TASK BRIEF>
Using the records below, find every line that includes "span" and copy it.

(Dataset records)
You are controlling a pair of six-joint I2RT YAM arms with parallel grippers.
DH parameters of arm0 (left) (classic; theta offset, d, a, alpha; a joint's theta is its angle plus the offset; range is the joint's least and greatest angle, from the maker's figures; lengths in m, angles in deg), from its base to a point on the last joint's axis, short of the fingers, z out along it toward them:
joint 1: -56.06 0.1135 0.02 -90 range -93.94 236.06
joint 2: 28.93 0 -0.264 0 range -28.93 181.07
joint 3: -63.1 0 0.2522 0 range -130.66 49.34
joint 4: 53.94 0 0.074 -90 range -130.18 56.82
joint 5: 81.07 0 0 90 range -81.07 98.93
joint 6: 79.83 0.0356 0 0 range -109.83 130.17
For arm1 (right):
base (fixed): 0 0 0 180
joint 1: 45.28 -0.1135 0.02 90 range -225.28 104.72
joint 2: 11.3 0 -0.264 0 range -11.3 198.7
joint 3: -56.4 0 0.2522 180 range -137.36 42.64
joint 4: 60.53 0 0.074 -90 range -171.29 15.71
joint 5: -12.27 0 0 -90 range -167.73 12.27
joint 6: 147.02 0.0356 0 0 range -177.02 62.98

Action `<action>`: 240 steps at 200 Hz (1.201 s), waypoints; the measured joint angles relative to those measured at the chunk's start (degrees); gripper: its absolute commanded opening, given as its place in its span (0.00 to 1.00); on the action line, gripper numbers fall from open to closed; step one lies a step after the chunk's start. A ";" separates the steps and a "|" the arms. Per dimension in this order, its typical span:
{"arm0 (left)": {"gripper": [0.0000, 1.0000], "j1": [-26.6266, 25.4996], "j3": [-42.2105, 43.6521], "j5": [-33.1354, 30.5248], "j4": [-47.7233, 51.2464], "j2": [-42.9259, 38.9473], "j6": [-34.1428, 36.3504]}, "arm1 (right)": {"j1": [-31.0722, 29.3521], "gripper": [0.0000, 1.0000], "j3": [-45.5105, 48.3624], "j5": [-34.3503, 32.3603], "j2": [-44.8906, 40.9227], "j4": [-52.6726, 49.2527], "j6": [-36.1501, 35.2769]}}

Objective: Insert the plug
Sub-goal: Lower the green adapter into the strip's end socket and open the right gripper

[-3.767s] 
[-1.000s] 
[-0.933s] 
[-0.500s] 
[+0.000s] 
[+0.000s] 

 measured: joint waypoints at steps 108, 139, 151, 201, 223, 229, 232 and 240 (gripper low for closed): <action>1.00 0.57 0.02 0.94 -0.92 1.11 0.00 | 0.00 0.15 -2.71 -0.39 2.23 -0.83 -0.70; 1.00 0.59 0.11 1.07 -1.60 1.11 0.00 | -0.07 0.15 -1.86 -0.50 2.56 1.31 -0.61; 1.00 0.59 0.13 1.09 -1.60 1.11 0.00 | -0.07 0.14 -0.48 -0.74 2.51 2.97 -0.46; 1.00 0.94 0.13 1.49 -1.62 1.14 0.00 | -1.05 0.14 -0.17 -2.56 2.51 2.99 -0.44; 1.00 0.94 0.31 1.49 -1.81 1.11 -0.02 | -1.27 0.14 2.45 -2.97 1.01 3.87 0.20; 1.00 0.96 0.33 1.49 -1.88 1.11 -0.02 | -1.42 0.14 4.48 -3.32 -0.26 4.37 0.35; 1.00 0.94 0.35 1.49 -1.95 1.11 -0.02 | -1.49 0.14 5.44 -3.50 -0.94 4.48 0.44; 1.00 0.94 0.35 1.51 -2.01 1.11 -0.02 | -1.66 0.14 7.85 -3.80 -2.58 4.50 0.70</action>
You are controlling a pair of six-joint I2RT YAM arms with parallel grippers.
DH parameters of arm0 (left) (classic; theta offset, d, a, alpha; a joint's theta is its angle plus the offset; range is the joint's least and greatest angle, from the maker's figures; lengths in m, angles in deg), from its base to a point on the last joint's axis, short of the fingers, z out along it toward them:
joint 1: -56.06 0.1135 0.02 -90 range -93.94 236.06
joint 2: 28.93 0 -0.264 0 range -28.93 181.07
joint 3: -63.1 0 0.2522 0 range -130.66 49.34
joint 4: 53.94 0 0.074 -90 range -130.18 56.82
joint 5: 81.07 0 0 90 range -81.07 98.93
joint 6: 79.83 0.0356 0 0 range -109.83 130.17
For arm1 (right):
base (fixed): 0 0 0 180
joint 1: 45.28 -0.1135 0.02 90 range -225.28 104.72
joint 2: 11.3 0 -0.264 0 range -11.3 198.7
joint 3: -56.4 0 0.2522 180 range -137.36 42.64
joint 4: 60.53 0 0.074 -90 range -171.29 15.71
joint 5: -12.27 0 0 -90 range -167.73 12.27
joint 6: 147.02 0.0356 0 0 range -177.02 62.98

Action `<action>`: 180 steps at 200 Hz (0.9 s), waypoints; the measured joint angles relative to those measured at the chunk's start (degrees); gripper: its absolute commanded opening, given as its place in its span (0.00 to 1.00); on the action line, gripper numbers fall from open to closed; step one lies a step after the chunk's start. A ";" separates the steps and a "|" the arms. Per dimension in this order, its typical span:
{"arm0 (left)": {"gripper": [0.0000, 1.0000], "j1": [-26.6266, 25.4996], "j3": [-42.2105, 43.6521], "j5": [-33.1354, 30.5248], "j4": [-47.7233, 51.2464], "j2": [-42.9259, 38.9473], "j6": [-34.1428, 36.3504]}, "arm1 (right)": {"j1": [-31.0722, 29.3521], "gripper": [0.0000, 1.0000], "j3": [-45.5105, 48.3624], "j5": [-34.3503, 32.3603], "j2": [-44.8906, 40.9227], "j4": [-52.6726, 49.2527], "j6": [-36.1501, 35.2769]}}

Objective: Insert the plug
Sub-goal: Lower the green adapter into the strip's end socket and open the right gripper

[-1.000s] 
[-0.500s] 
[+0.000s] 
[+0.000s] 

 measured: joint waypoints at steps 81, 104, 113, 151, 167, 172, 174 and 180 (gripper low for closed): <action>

SOLUTION FOR THIS TASK>
Action `<action>`: 240 steps at 200 Hz (1.201 s), waypoints; the measured joint angles relative to those measured at the chunk's start (degrees); gripper: its absolute commanded opening, given as its place in its span (0.00 to 1.00); on the action line, gripper numbers fall from open to closed; step one lies a step after the chunk's start. A ";" separates the steps and a "|" the arms. Per dimension in this order, its typical span:
Action `<action>`: 180 steps at 200 Hz (0.9 s), waypoints; the measured joint angles relative to those measured at the chunk's start (degrees); gripper: its absolute commanded opening, given as its place in its span (0.00 to 1.00); on the action line, gripper numbers fall from open to closed; step one lies a step after the chunk's start. A ";" separates the steps and a "|" the arms. Per dimension in this order, its typical span:

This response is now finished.